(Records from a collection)
# # # # #

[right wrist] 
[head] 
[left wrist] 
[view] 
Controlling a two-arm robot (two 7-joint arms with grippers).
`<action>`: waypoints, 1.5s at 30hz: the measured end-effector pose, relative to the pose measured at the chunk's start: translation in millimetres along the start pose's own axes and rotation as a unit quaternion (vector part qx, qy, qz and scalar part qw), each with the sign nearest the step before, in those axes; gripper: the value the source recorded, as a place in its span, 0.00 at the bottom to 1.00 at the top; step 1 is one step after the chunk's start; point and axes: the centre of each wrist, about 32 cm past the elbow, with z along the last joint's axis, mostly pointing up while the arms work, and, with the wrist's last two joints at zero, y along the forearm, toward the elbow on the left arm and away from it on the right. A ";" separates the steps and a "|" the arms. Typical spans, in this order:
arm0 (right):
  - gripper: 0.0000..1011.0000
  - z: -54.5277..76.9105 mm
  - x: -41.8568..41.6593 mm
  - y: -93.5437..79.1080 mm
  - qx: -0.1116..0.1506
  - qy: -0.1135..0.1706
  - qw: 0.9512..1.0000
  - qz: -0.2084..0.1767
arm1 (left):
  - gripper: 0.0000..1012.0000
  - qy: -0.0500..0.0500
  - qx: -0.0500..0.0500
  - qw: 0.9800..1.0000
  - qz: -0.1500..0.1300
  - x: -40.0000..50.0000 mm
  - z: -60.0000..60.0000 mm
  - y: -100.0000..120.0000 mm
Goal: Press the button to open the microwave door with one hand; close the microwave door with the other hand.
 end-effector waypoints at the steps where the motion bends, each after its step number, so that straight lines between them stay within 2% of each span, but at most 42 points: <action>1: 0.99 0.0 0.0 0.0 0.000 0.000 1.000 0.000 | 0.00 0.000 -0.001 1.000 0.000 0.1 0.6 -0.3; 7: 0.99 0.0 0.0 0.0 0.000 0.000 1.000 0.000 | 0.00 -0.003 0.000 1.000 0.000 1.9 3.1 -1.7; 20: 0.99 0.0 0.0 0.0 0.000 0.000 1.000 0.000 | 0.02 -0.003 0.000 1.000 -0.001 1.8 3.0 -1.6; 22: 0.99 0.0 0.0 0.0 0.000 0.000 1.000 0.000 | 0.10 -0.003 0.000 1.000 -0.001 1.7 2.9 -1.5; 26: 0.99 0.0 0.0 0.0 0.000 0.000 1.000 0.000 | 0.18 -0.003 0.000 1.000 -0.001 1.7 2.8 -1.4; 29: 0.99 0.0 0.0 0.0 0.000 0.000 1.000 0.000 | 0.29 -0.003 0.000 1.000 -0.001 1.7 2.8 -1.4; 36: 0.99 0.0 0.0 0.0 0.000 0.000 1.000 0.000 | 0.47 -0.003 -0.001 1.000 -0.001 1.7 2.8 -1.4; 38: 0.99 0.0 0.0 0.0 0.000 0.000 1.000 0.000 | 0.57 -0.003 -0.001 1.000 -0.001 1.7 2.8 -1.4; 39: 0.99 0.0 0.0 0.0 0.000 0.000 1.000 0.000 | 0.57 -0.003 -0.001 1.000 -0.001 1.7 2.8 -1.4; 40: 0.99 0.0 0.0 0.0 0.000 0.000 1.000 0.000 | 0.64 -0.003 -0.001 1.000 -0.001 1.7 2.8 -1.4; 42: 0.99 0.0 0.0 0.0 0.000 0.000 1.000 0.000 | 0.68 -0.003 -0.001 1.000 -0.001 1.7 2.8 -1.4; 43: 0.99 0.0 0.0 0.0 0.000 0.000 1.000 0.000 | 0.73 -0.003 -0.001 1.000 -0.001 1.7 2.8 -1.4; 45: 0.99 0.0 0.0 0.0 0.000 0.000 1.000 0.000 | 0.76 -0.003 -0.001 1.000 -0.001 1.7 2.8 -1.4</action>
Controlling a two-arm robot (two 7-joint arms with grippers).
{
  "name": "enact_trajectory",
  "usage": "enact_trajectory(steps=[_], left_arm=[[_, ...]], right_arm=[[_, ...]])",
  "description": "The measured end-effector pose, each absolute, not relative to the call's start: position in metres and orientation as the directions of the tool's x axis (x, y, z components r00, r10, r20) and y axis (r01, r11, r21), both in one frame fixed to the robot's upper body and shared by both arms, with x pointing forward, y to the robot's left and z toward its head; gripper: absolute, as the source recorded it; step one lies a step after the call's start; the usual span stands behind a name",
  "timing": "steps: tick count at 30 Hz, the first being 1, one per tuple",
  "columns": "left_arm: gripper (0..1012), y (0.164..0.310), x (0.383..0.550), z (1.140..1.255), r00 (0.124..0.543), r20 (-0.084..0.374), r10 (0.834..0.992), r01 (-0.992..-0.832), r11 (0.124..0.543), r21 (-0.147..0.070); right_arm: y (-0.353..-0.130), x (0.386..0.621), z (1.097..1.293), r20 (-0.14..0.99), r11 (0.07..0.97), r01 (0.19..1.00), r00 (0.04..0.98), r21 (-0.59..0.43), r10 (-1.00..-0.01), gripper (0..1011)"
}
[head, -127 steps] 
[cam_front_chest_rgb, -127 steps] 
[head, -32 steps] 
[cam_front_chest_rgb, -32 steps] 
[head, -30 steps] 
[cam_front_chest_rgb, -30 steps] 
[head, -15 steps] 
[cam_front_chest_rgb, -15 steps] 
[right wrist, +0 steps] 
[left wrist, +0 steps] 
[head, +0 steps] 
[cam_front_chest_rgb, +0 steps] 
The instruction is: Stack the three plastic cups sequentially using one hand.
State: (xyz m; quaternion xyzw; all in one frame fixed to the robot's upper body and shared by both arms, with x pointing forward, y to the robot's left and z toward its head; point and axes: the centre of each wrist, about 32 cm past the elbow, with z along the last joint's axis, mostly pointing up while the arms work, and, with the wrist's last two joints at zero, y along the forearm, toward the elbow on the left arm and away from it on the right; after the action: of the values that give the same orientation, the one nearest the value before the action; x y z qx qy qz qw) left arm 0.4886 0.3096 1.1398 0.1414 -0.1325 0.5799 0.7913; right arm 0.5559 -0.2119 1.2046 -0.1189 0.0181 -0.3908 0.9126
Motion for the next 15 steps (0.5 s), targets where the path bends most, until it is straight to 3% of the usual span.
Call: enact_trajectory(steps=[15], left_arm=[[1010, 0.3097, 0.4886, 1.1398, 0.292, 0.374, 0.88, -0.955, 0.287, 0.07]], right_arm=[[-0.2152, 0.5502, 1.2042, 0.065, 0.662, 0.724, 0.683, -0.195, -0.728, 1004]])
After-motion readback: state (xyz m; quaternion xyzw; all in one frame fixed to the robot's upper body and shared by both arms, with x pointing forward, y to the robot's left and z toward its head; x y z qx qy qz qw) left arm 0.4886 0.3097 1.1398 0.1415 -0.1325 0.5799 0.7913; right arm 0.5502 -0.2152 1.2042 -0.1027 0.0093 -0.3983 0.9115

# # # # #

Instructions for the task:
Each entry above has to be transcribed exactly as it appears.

Response to the task:
[right wrist] 
[head] 
[left wrist] 
[view] 
Controlling a two-arm robot (two 7-joint arms with grippers).
`<action>`: waypoints, 1.5s at 30hz: the measured end-effector pose, relative to the pose measured at the chunk's start: translation in millimetres along the start pose's own axes and rotation as a unit quaternion (vector part qx, qy, qz and scalar part qw), each with the sign nearest the step before, in those axes; gripper: the value the source recorded, as a place in its span, 0.00 at the bottom to 1.00 at the top; step 1 is one step after the chunk's start; point and axes: the centre of each wrist, about 32 cm past the elbow, with z along the last joint's axis, mostly pointing up while the arms work, and, with the wrist's last two joints at zero, y along the forearm, toward the elbow on the left arm and away from it on the right. A ";" separates the steps and a "|" the arms. Typical spans, in this order:
arm0 (right):
  - gripper: 0.0000..1011.0000
  - z: -54.5277..76.9105 mm
  - x: -41.8568..41.6593 mm
  - y: -93.5437..79.1080 mm
  - qx: -0.1116..0.1506
  - qy: -0.1135..0.1706
  - qw: 0.9512..1.0000
  - qz: -0.2084..0.1767
arm1 (left):
  - gripper: 0.0000..1012.0000
  - qy: -0.0500..0.0500
  - qx: -0.0500..0.0500
  - qw: 0.9800..1.0000
  - qz: -0.1500..0.1300
  - x: -40.0000..50.0000 mm
  - z: -60.0000..60.0000 mm
  - y: -100.0000..120.0000 mm
Goal: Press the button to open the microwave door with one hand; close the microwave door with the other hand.
 end-effector waypoints at the steps where the motion bends, each after its step number, so that straight lines between them stay within 2% of each span, but at most 42 points: <action>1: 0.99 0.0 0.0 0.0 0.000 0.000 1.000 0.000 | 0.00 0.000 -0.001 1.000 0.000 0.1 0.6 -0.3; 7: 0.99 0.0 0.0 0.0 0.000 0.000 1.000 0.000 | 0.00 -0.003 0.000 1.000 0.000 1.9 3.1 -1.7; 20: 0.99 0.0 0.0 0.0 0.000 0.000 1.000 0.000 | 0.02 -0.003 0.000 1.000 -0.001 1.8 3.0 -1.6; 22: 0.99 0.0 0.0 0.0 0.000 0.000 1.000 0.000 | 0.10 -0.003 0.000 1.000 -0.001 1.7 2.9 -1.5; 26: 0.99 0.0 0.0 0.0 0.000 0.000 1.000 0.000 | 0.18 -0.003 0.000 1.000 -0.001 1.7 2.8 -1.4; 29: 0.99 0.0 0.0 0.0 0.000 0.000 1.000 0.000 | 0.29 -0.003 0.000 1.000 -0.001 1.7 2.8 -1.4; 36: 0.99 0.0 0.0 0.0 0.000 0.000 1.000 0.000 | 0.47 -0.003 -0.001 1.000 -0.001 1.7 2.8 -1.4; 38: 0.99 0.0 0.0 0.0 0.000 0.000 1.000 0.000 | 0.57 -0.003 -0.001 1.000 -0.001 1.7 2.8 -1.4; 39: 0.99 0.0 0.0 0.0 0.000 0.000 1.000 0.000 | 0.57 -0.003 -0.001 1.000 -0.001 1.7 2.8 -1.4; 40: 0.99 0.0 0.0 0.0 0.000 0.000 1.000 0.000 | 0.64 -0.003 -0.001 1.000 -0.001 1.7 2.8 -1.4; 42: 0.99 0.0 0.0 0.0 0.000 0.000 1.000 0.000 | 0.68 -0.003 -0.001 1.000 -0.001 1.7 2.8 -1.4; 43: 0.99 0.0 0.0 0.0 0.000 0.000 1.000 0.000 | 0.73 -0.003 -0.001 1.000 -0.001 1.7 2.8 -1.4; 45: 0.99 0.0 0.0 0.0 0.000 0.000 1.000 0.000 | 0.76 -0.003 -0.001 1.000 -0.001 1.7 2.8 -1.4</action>
Controlling a two-arm robot (two 7-joint arms with grippers).
{
  "name": "enact_trajectory",
  "usage": "enact_trajectory(steps=[_], left_arm=[[_, ...]], right_arm=[[_, ...]])",
  "description": "The measured end-effector pose, each absolute, not relative to the call's start: position in metres and orientation as the directions of the tool's x axis (x, y, z components r00, r10, r20) and y axis (r01, r11, r21), both in one frame fixed to the robot's upper body and shared by both arms, with x pointing forward, y to the robot's left and z toward its head; gripper: absolute, as the source recorded it; step one lies a step after the call's start; the usual span stands behind a name",
  "timing": "steps: tick count at 30 Hz, the first being 1, one per tuple",
  "columns": "left_arm: gripper (0..1012), y (0.164..0.310), x (0.383..0.550), z (1.140..1.255), r00 (0.124..0.543), r20 (-0.084..0.374), r10 (0.834..0.992), r01 (-0.992..-0.832), r11 (0.124..0.543), r21 (-0.147..0.070); right_arm: y (-0.353..-0.130), x (0.386..0.621), z (1.097..1.293), r20 (-0.14..0.99), r11 (0.07..0.97), r01 (0.19..1.00), r00 (0.04..0.98), r21 (-0.59..0.43), r10 (-1.00..-0.01), gripper (0..1011)"
}
[head, -127 steps] 
[cam_front_chest_rgb, -127 steps] 
[head, -32 steps] 
[cam_front_chest_rgb, -32 steps] 
[head, -30 steps] 
[cam_front_chest_rgb, -30 steps] 
[head, -15 steps] 
[cam_front_chest_rgb, -15 steps] 
[right wrist, +0 steps] 
[left wrist, +0 steps] 
[head, +0 steps] 
[cam_front_chest_rgb, +0 steps] 
The instruction is: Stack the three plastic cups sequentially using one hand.
State: (xyz m; quaternion xyzw; all in one frame fixed to the robot's upper body and shared by both arms, with x pointing forward, y to the robot's left and z toward its head; point and axes: the centre of each wrist, about 32 cm past the elbow, with z along the last joint's axis, mostly pointing up while the arms work, and, with the wrist's last two joints at zero, y along the forearm, toward the elbow on the left arm and away from it on the right; after the action: of the values that give the same orientation, the one nearest the value before the action; x y z qx qy qz qw) left arm 0.4886 0.3096 1.1398 0.1414 -0.1325 0.5799 0.7913; right arm 0.5559 -0.2119 1.2046 -0.1189 0.0181 -0.3908 0.9126
Motion for the next 15 steps (0.5 s), targets where the path bends most, until it is straight to 3% of the usual span.
Call: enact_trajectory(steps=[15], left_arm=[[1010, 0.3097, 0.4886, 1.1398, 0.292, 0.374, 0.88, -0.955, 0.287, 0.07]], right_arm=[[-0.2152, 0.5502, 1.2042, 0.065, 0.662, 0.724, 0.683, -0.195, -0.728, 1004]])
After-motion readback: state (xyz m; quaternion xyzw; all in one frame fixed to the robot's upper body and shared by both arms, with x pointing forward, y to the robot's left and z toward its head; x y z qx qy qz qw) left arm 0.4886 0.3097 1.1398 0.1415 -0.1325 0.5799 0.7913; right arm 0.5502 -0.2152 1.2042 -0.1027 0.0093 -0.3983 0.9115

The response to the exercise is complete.